O juiz Leo Sorokin concluiu que a medida violava a separação dos poderes. A taxa foi anunciada por Trump em setembro de 2025 e implementada pelo Department of Homeland Security (DHS) e pelo Departament of State.
A ação foi movida por estados que alegaram prejuízos na contratação de profissionais estrangeiros para universidades públicas, hospitais e outras instituições. O visto H-1B é usado por empresas para contratar trabalhadores especializados em áreas como tecnologia, engenharia, saúde e pesquisa.
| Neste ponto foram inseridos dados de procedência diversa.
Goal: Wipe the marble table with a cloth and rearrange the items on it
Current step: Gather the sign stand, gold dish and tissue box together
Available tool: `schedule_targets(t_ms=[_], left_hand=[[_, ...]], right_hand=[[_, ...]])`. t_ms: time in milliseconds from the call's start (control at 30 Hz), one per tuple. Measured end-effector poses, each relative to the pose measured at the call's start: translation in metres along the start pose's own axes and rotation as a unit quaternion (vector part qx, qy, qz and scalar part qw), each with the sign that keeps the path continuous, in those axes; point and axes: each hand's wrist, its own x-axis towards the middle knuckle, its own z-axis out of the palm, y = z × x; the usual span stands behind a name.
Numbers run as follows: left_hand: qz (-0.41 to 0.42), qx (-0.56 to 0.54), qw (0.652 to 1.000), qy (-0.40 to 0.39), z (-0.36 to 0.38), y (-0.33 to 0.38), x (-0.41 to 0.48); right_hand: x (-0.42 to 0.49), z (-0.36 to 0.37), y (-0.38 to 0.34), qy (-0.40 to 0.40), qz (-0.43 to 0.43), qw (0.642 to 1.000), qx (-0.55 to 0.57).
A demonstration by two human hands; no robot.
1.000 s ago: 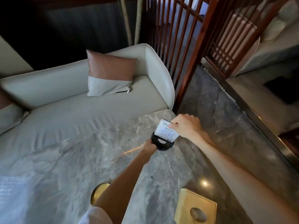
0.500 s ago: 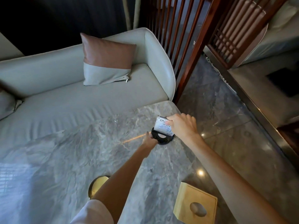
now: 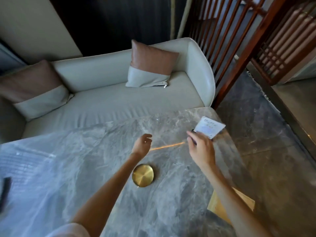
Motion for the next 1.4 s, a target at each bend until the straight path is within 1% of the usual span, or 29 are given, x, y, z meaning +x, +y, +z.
schedule_targets(t_ms=[67,133,200,300,400,500,633,733,833,933,1067,1133,1233,1400], left_hand=[[0.001,0.084,0.995,0.056,-0.018,-0.043,-0.025],[-0.017,0.138,0.989,0.059,-0.025,-0.085,-0.047],[-0.039,0.18,0.982,0.042,-0.027,-0.118,-0.062],[-0.061,0.193,0.979,0.038,-0.026,-0.144,-0.073],[-0.083,0.189,0.977,0.043,-0.023,-0.149,-0.073],[-0.107,0.164,0.98,0.03,-0.018,-0.144,-0.068],[-0.13,0.159,0.978,0.019,-0.007,-0.142,-0.061],[-0.124,0.149,0.981,0.025,0.003,-0.143,-0.056],[-0.124,0.132,0.983,0.029,0.014,-0.134,-0.055],[-0.096,0.14,0.985,0.021,0.031,-0.107,-0.046],[-0.043,0.146,0.988,-0.007,0.075,-0.054,-0.027],[-0.024,0.143,0.989,-0.035,0.103,-0.03,-0.022],[-0.019,0.152,0.985,-0.074,0.14,-0.007,-0.02],[-0.041,0.134,0.985,-0.105,0.178,0.003,-0.024]], right_hand=[[-0.048,0.033,-0.012,-0.086,0.043,0.995,0.04],[-0.092,0.061,-0.022,-0.177,0.095,0.978,0.058],[-0.124,0.082,-0.028,-0.228,0.114,0.965,0.056],[-0.145,0.096,-0.032,-0.25,0.135,0.957,0.048],[-0.142,0.107,-0.032,-0.283,0.141,0.947,0.048],[-0.129,0.119,-0.037,-0.325,0.169,0.928,0.071],[-0.118,0.136,-0.045,-0.362,0.226,0.895,0.132],[-0.116,0.146,-0.048,-0.361,0.216,0.901,0.109],[-0.112,0.144,-0.046,-0.347,0.231,0.9,0.128],[-0.094,0.128,-0.03,-0.322,0.246,0.907,0.115],[-0.064,0.087,0.013,-0.271,0.257,0.922,0.103],[-0.053,0.066,0.041,-0.247,0.285,0.92,0.105],[-0.043,0.04,0.078,-0.222,0.322,0.914,0.105],[-0.039,0.024,0.111,-0.237,0.351,0.899,0.11]])
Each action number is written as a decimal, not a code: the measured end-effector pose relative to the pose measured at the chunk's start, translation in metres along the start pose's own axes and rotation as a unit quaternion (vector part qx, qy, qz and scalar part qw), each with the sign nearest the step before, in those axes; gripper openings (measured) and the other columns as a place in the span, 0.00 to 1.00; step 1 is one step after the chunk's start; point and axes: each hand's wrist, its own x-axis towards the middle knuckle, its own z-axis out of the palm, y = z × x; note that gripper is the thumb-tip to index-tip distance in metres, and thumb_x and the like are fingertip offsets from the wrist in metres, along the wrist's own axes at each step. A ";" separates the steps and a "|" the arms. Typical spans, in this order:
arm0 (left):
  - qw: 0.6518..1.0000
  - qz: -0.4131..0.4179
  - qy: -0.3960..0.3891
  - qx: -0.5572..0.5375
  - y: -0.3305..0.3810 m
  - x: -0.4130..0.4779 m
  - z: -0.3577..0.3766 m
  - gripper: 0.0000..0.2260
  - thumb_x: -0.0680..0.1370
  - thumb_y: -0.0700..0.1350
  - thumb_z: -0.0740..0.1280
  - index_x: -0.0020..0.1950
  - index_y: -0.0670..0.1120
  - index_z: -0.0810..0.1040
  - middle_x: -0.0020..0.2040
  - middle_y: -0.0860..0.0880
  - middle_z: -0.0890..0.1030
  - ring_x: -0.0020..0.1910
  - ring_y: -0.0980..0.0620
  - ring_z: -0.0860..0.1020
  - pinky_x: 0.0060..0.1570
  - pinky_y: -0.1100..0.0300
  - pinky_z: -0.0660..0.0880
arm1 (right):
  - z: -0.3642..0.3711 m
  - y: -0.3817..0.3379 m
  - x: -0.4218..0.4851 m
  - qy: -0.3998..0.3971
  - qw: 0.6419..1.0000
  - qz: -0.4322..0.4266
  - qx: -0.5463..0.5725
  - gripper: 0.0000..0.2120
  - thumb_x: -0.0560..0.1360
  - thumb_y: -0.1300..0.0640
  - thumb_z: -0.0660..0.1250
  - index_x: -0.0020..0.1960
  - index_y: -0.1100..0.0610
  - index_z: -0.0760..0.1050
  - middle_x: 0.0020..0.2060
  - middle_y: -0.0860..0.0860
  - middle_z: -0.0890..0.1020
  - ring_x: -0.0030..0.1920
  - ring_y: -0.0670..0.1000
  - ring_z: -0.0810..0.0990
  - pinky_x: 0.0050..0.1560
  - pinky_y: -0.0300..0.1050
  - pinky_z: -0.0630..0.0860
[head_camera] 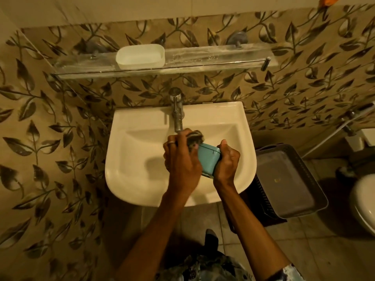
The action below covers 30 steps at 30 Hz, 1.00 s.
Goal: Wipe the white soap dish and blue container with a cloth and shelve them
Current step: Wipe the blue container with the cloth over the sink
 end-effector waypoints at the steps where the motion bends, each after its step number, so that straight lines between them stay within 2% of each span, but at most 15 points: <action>1: 0.999 -0.025 -0.008 -0.023 -0.006 0.003 -0.001 0.15 0.78 0.45 0.60 0.65 0.54 0.66 0.64 0.46 0.69 0.63 0.48 0.67 0.62 0.43 0.70 | 0.001 0.001 0.001 0.017 1.000 0.005 0.013 0.22 0.81 0.57 0.57 0.28 0.55 0.66 0.20 0.45 0.74 0.24 0.41 0.74 0.27 0.36 0.69; 4: 0.999 0.014 -0.021 -0.036 0.008 -0.018 0.007 0.13 0.78 0.49 0.59 0.62 0.57 0.66 0.65 0.47 0.68 0.65 0.51 0.64 0.65 0.49 0.68 | -0.002 0.001 -0.006 0.009 1.000 -0.028 -0.007 0.18 0.76 0.46 0.61 0.29 0.50 0.72 0.25 0.46 0.76 0.30 0.43 0.76 0.34 0.44 0.73; 6: 0.994 0.103 -0.046 0.011 0.026 -0.042 0.018 0.15 0.76 0.49 0.61 0.61 0.57 0.66 0.65 0.49 0.67 0.67 0.50 0.61 0.66 0.51 0.63 | -0.008 0.004 -0.011 -0.033 0.999 -0.029 -0.008 0.14 0.70 0.36 0.67 0.40 0.47 0.74 0.37 0.46 0.79 0.41 0.46 0.77 0.50 0.49 0.77; 7: 0.989 0.136 -0.050 0.039 0.028 -0.046 0.021 0.15 0.75 0.49 0.61 0.62 0.55 0.67 0.65 0.49 0.68 0.68 0.49 0.61 0.66 0.48 0.63 | -0.011 0.004 -0.012 -0.044 0.999 -0.009 -0.008 0.13 0.70 0.38 0.68 0.44 0.46 0.73 0.40 0.46 0.78 0.43 0.47 0.77 0.54 0.49 0.77; 8: 0.987 0.145 -0.048 0.055 0.024 -0.040 0.022 0.15 0.75 0.51 0.59 0.62 0.54 0.68 0.65 0.48 0.69 0.67 0.47 0.62 0.66 0.47 0.64 | -0.013 0.002 -0.010 -0.034 0.999 -0.011 -0.020 0.07 0.74 0.44 0.66 0.42 0.45 0.74 0.38 0.44 0.79 0.41 0.45 0.78 0.51 0.49 0.78; 9: 0.989 0.130 -0.047 0.059 0.018 -0.027 0.021 0.15 0.76 0.52 0.57 0.62 0.52 0.70 0.64 0.47 0.71 0.67 0.46 0.64 0.66 0.46 0.65 | -0.013 0.004 -0.002 -0.015 1.000 -0.023 -0.011 0.12 0.78 0.50 0.61 0.36 0.47 0.75 0.33 0.43 0.79 0.36 0.43 0.78 0.44 0.46 0.78; 13: 0.998 -0.022 -0.052 -0.042 -0.001 0.009 0.015 0.13 0.78 0.44 0.60 0.62 0.55 0.69 0.64 0.47 0.69 0.65 0.46 0.65 0.64 0.42 0.67 | -0.001 -0.004 0.011 0.046 0.999 -0.006 0.001 0.22 0.80 0.54 0.57 0.28 0.52 0.70 0.22 0.45 0.76 0.26 0.41 0.76 0.31 0.41 0.71; 15: 0.998 0.008 -0.058 -0.031 0.017 -0.010 0.022 0.13 0.77 0.49 0.57 0.60 0.56 0.69 0.65 0.47 0.69 0.67 0.46 0.65 0.67 0.42 0.64 | -0.015 0.008 0.006 0.025 0.999 0.019 -0.020 0.18 0.81 0.56 0.57 0.33 0.55 0.73 0.28 0.48 0.78 0.29 0.42 0.76 0.34 0.44 0.75; 18: 0.989 0.123 -0.084 0.014 0.034 -0.042 0.030 0.16 0.73 0.52 0.55 0.60 0.56 0.67 0.65 0.47 0.71 0.68 0.45 0.63 0.67 0.46 0.62 | -0.028 0.012 -0.005 -0.065 0.992 0.104 -0.026 0.09 0.81 0.60 0.56 0.53 0.60 0.73 0.45 0.54 0.79 0.39 0.41 0.78 0.54 0.46 0.79; 19: 0.988 0.134 -0.072 0.016 0.033 -0.036 0.029 0.15 0.74 0.52 0.56 0.60 0.55 0.68 0.64 0.47 0.71 0.68 0.45 0.64 0.66 0.46 0.63 | -0.026 0.007 0.000 -0.031 0.997 0.075 -0.012 0.09 0.81 0.61 0.56 0.49 0.61 0.74 0.41 0.54 0.79 0.37 0.41 0.78 0.48 0.41 0.80; 21: 0.995 0.080 -0.056 -0.009 0.016 -0.012 0.026 0.11 0.77 0.50 0.58 0.59 0.56 0.68 0.62 0.48 0.71 0.66 0.45 0.67 0.65 0.44 0.67 | -0.016 -0.003 0.011 0.046 0.999 0.000 -0.025 0.16 0.80 0.59 0.59 0.34 0.59 0.74 0.30 0.52 0.76 0.30 0.44 0.77 0.34 0.40 0.75; 23: 0.988 -0.067 -0.064 -0.121 0.004 0.015 0.018 0.10 0.79 0.45 0.58 0.57 0.58 0.68 0.59 0.50 0.72 0.61 0.44 0.72 0.60 0.39 0.73 | -0.007 -0.013 0.014 0.062 0.998 0.016 -0.018 0.21 0.78 0.52 0.63 0.28 0.56 0.70 0.25 0.51 0.75 0.29 0.50 0.76 0.32 0.43 0.72; 25: 0.925 -0.208 -0.046 -0.314 0.000 0.032 0.008 0.10 0.81 0.42 0.56 0.57 0.54 0.72 0.57 0.46 0.78 0.54 0.44 0.77 0.58 0.37 0.74 | -0.012 -0.014 0.014 0.055 0.998 0.035 0.016 0.20 0.75 0.50 0.68 0.28 0.58 0.70 0.23 0.49 0.75 0.28 0.48 0.76 0.30 0.41 0.72; 27: 0.869 -0.266 0.003 -0.418 0.004 0.038 -0.004 0.10 0.82 0.40 0.55 0.55 0.52 0.73 0.54 0.45 0.79 0.52 0.45 0.77 0.58 0.42 0.74 | -0.020 -0.016 0.016 0.000 0.999 0.033 0.029 0.18 0.70 0.49 0.73 0.30 0.60 0.72 0.25 0.51 0.75 0.30 0.48 0.76 0.30 0.40 0.73; 30: 0.839 -0.258 0.065 -0.475 0.004 0.035 -0.014 0.09 0.82 0.40 0.55 0.56 0.50 0.73 0.51 0.47 0.79 0.48 0.48 0.78 0.53 0.47 0.75 | -0.027 -0.020 0.026 -0.133 0.991 -0.009 0.000 0.17 0.72 0.55 0.71 0.29 0.57 0.69 0.25 0.48 0.72 0.30 0.46 0.72 0.30 0.40 0.70</action>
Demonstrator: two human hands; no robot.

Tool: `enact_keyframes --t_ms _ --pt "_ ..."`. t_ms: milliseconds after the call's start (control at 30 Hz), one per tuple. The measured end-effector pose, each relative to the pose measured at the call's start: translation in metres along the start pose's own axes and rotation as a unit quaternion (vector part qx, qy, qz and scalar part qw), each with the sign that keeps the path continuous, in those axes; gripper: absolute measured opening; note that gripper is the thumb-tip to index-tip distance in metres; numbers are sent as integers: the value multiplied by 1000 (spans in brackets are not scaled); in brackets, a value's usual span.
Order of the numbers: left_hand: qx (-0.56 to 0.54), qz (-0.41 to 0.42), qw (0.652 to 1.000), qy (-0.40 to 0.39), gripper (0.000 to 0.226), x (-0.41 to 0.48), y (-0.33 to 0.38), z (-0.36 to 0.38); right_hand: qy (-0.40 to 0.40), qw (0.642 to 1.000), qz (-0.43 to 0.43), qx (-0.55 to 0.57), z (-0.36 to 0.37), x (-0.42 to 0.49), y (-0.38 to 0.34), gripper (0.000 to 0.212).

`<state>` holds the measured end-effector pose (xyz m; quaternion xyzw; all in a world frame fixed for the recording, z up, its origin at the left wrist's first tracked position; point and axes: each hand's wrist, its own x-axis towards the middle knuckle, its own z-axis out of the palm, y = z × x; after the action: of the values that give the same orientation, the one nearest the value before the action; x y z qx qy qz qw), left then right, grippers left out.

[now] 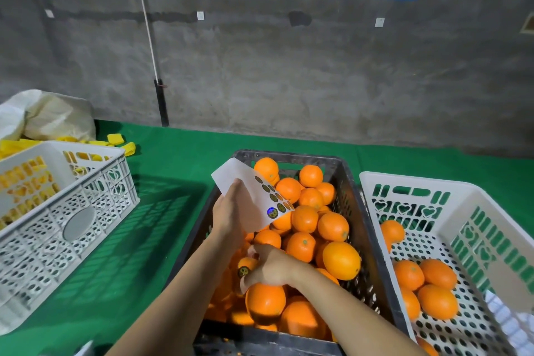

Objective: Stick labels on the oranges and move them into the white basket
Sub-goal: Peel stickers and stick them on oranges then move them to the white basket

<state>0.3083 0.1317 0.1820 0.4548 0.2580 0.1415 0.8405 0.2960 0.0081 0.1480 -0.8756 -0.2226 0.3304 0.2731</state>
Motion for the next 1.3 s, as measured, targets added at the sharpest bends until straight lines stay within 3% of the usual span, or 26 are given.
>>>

Criado em 1990, o programa H-1B permite a contratação de estrangeiros para cargos de alta qualificação: o limite anual é de 85 mil vistos, sendo 20 mil reservados para candidatos com diplomas avançados. Universidades e organizações sem fins lucrativos voltadas à pesquisa estão isentas desse teto.
Na decisão, Sorokin citou precedentes da Suprema Corte dos EUA para sustentar que a cobrança tem características de imposto e, por isso, depende de autorização do Congresso.
A Casa Branca afirmou que vai recorrer da decisão e defendeu a medida, argumentando que o programa H-1B tem sido usado para substituir trabalhadores americanos por profissionais estrangeiros com salários menores.